Taking umbrage at the irreversible electrification of motoring, which presages the end of climate-wrecking fossil-burning travel, does look like foreboding grief over the imminent loss of old ways. Your post seems heavy with nostalgia for the status quo ante, now well on the way out in advanced countries like Norway and China – lagging a bit here, as so often is the case.
Xpeng BEVs now drive themselves to and onto the export ship, and leave ICE cars for dead wrt features, price, & ownership cost. Obsolete ICE cars will no longer be globally mass produced in a decade, it seems.
“the irreversible electrification of motoring, which presages the end of climate-wrecking fossil-burning travel,”
You say “climate wrecking”, I say murdering people.
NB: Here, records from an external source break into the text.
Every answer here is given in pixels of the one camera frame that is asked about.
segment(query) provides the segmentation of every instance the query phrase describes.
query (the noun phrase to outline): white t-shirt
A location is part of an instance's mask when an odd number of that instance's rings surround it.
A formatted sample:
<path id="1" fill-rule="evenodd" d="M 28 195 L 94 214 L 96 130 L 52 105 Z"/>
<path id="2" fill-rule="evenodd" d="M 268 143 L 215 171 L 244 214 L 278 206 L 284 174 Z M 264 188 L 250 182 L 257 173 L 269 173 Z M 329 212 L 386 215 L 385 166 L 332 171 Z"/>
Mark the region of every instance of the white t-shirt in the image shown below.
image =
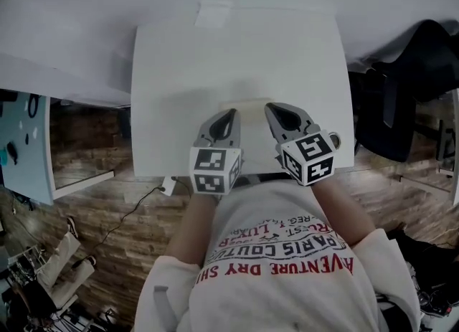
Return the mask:
<path id="1" fill-rule="evenodd" d="M 167 287 L 166 297 L 154 297 L 155 286 Z M 271 181 L 221 200 L 202 269 L 157 259 L 135 330 L 386 330 L 376 294 L 395 301 L 418 331 L 419 302 L 397 242 L 377 229 L 351 249 L 311 189 Z"/>

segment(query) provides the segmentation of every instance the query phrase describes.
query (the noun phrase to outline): light blue panel
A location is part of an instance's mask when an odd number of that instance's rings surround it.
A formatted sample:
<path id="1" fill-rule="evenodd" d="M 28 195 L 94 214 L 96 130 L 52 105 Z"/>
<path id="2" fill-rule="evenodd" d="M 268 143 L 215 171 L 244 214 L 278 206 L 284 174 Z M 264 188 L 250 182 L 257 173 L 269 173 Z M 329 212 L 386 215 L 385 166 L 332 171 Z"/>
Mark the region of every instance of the light blue panel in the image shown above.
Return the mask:
<path id="1" fill-rule="evenodd" d="M 44 131 L 47 126 L 46 98 L 41 96 L 38 99 L 37 114 L 30 118 L 27 110 L 29 96 L 27 93 L 19 93 L 17 101 L 3 104 L 3 115 L 0 118 L 0 149 L 6 148 L 8 142 L 13 142 L 18 159 L 17 165 L 14 165 L 9 155 L 8 164 L 1 169 L 6 188 L 36 201 L 52 204 Z M 29 145 L 26 145 L 26 134 L 29 134 Z"/>

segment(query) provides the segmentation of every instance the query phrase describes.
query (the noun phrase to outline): black office chair
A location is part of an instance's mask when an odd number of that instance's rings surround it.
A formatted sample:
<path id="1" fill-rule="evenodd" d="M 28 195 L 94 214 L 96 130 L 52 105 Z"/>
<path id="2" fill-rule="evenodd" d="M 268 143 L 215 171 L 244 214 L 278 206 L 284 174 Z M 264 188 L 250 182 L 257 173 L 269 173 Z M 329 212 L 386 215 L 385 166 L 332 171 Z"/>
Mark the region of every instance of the black office chair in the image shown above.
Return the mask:
<path id="1" fill-rule="evenodd" d="M 389 127 L 383 116 L 385 76 L 369 70 L 362 79 L 366 88 L 361 94 L 355 151 L 362 145 L 389 160 L 406 161 L 415 129 L 415 99 L 405 89 L 397 89 L 394 120 Z"/>
<path id="2" fill-rule="evenodd" d="M 377 62 L 365 75 L 356 125 L 361 144 L 390 160 L 405 162 L 415 130 L 416 102 L 426 102 L 459 87 L 459 59 L 450 35 L 427 20 L 392 63 Z"/>

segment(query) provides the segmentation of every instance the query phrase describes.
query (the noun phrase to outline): sleeve
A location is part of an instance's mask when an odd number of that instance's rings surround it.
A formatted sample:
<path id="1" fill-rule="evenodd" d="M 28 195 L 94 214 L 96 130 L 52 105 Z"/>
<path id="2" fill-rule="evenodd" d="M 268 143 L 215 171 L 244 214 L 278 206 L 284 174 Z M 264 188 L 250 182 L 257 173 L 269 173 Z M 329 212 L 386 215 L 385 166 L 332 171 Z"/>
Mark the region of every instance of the sleeve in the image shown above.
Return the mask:
<path id="1" fill-rule="evenodd" d="M 399 307 L 409 318 L 412 330 L 418 331 L 421 319 L 419 299 L 397 241 L 387 239 L 383 229 L 376 229 L 355 245 L 353 251 L 375 293 Z"/>
<path id="2" fill-rule="evenodd" d="M 188 311 L 191 289 L 200 270 L 198 265 L 188 265 L 174 257 L 159 257 L 138 299 L 135 331 L 169 332 L 171 328 L 175 331 Z"/>

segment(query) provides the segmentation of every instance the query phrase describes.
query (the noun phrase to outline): fiducial marker cube
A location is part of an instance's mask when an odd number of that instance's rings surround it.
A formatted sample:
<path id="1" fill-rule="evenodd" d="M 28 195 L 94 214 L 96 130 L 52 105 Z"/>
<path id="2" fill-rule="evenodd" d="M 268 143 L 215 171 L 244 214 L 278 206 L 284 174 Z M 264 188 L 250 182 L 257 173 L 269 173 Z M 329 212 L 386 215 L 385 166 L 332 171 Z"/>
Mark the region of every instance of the fiducial marker cube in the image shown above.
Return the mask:
<path id="1" fill-rule="evenodd" d="M 336 149 L 327 131 L 283 143 L 280 148 L 284 168 L 303 186 L 328 178 L 335 171 Z"/>
<path id="2" fill-rule="evenodd" d="M 241 173 L 241 148 L 191 147 L 189 176 L 194 193 L 229 194 Z"/>
https://www.abc.net.au/news/science/2025-08-22/traffic-pollution-study-estimates-1800-premature-deaths-per-year/105677620
– “The new research, led by the University of Tasmania’s Centre for Safe Air, estimates particulate and nitrogen dioxide pollution from traffic leads to more than 1,800 earlier than expected deaths a year, or more than the 2024 road toll of 1,300 fatalities.
The study found cars were responsible for about half of the estimated total annual premature deaths from air pollution, which is Australia’s leading environmental cause of premature death and disease. ”
So, 1) The annual “road toll” should more accurately include the number of people deliberately killed by pollution from ICE vehicles, and, 2) the killing of people using pollution from ICE vehicles, should cause proper emissions regulation.